[Material for the task Boundary: Start]

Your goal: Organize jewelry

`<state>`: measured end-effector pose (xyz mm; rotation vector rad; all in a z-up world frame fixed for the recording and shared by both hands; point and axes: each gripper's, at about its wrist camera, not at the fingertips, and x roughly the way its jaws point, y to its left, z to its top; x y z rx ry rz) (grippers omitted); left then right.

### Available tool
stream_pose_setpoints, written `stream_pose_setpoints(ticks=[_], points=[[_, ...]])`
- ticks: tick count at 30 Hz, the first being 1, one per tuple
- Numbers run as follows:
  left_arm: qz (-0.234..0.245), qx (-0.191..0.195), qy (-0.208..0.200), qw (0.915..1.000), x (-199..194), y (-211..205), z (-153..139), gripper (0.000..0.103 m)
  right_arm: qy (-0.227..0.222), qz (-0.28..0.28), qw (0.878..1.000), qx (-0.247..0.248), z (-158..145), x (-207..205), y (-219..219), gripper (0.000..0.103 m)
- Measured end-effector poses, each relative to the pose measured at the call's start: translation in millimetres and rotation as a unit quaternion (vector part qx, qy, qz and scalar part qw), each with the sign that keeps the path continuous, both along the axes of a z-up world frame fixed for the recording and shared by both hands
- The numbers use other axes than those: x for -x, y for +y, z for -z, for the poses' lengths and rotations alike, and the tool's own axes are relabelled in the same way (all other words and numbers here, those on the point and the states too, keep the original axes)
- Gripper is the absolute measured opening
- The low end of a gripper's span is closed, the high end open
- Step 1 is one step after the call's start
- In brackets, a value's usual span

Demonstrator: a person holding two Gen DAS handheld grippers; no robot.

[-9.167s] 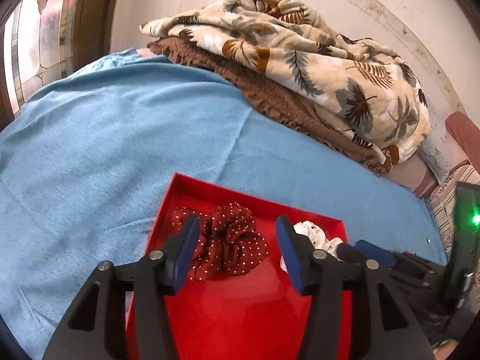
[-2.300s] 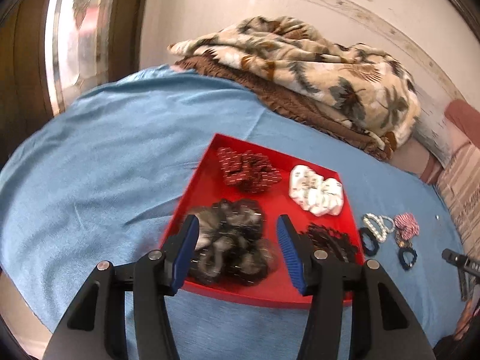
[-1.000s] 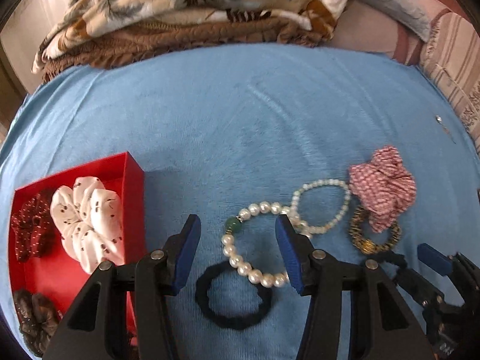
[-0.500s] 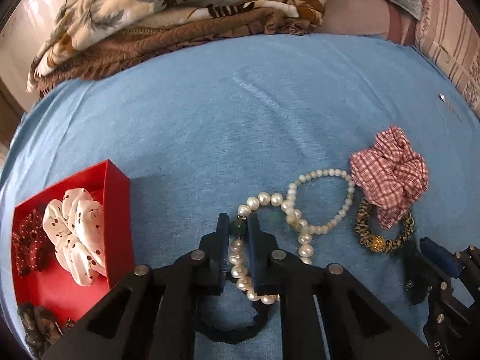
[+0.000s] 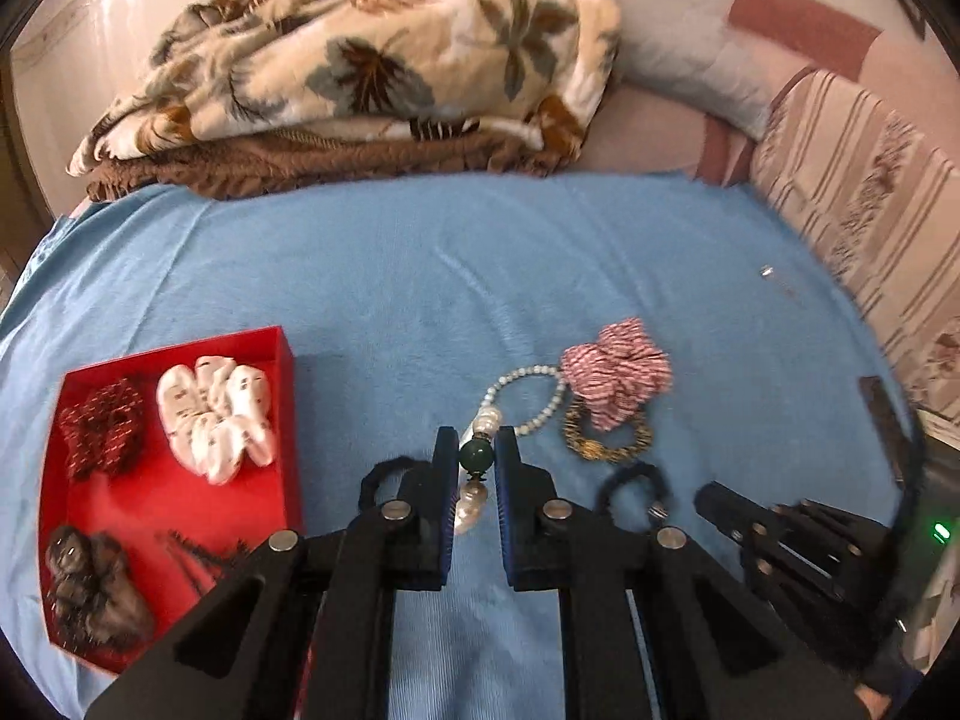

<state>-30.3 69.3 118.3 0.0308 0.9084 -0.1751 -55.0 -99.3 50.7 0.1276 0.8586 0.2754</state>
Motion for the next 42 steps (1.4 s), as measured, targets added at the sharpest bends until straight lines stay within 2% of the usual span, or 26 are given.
stream_pose_setpoints(ticks=[4,6,8,10,14,17,18,19,22,27,31,36,42], points=[[0.003,0.029,0.003,0.9996,20,10,-13,0.011,0.012,0.008,1.000,-0.019,1,-2,-6,0.003],[0.007,0.043,0.010,0.9990,26,13,-11,0.011,0.015,0.005,1.000,-0.013,4,-4,-2,0.008],[0.013,0.062,0.021,0.9978,31,13,-5,0.011,0.015,-0.005,1.000,0.002,7,-8,4,0.028],[0.017,0.079,0.033,0.9962,35,13,3,0.011,0.014,-0.007,1.000,0.014,10,-15,8,0.037],[0.025,0.086,0.050,0.9947,40,8,23,0.011,0.028,-0.028,0.999,0.031,21,-33,16,0.037],[0.026,0.068,0.065,0.9952,40,7,44,0.011,0.032,-0.048,0.997,0.057,29,-40,25,0.035],[0.022,0.065,0.070,0.9952,39,7,52,0.011,0.029,-0.052,0.996,0.063,28,-40,27,0.031],[0.019,0.063,0.073,0.9952,38,8,55,0.011,0.027,-0.060,0.996,0.064,27,-38,29,0.009],[0.010,0.061,0.067,0.9958,40,11,56,0.011,0.029,-0.056,0.997,0.042,22,-34,24,0.007],[0.013,0.062,0.036,0.9973,58,17,34,0.011,0.014,-0.028,0.999,-0.029,0,-17,3,0.006],[0.013,0.059,0.012,0.9981,73,23,16,0.011,-0.001,0.002,0.999,-0.046,-13,2,-12,0.006],[0.009,0.044,-0.024,0.9987,94,41,-9,0.012,-0.017,0.023,0.999,-0.031,-23,22,-16,0.007],[-0.014,0.022,-0.057,0.9980,110,79,-30,0.012,-0.037,-0.007,0.999,0.009,-36,45,12,0.007]])
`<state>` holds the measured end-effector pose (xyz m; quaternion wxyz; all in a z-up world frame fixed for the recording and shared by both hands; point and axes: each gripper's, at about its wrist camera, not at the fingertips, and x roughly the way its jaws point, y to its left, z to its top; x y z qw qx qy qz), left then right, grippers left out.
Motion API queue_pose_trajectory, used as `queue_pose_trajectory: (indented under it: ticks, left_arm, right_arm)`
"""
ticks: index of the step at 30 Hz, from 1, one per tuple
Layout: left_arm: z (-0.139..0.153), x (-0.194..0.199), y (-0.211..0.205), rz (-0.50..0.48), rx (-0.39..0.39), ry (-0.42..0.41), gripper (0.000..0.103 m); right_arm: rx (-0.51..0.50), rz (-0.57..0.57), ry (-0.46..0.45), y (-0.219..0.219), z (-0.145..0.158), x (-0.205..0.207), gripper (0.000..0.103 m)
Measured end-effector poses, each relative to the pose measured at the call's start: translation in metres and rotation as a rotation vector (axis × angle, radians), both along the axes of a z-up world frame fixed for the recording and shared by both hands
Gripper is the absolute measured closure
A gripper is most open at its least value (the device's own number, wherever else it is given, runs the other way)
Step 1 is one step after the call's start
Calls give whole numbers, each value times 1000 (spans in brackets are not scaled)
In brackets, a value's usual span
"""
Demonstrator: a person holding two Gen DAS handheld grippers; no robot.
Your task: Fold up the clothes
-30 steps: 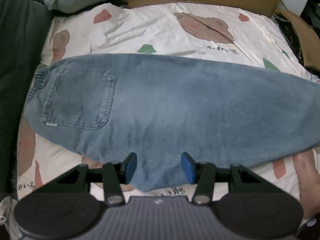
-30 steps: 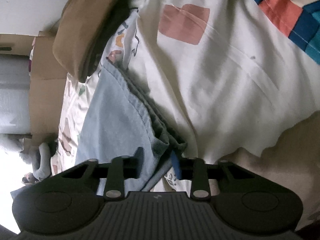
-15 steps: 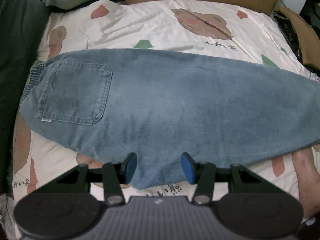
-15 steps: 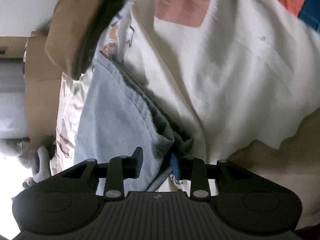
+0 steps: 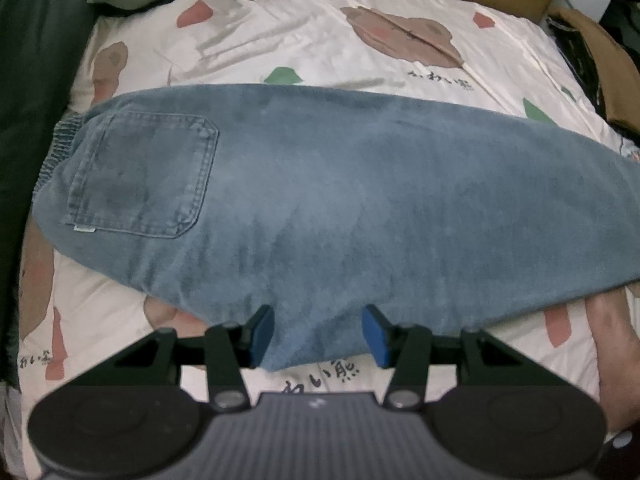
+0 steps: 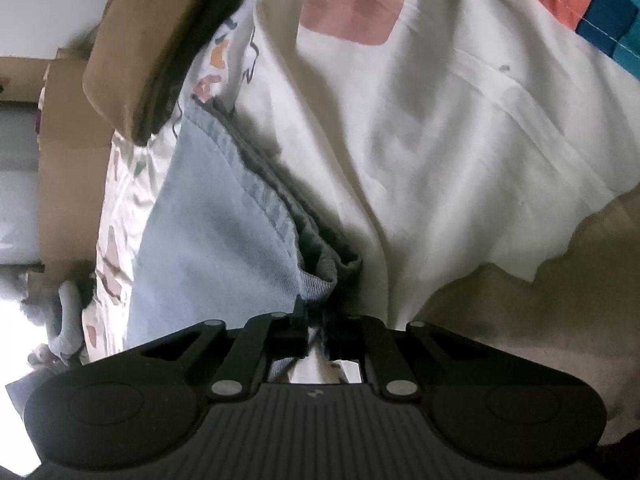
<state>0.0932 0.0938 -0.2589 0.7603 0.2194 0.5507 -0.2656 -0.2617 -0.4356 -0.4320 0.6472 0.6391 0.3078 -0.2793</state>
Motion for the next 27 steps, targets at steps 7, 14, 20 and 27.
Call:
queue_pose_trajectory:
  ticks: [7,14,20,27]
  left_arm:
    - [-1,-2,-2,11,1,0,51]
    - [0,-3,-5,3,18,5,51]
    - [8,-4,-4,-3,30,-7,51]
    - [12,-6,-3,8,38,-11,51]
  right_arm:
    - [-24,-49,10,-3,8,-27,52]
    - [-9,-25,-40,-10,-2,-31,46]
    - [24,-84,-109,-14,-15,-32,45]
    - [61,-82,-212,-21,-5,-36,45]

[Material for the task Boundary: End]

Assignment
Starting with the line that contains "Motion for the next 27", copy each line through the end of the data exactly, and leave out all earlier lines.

Solution for this problem
Motion for the next 27 steps, targets at steps 7, 14, 20 and 27.
Call:
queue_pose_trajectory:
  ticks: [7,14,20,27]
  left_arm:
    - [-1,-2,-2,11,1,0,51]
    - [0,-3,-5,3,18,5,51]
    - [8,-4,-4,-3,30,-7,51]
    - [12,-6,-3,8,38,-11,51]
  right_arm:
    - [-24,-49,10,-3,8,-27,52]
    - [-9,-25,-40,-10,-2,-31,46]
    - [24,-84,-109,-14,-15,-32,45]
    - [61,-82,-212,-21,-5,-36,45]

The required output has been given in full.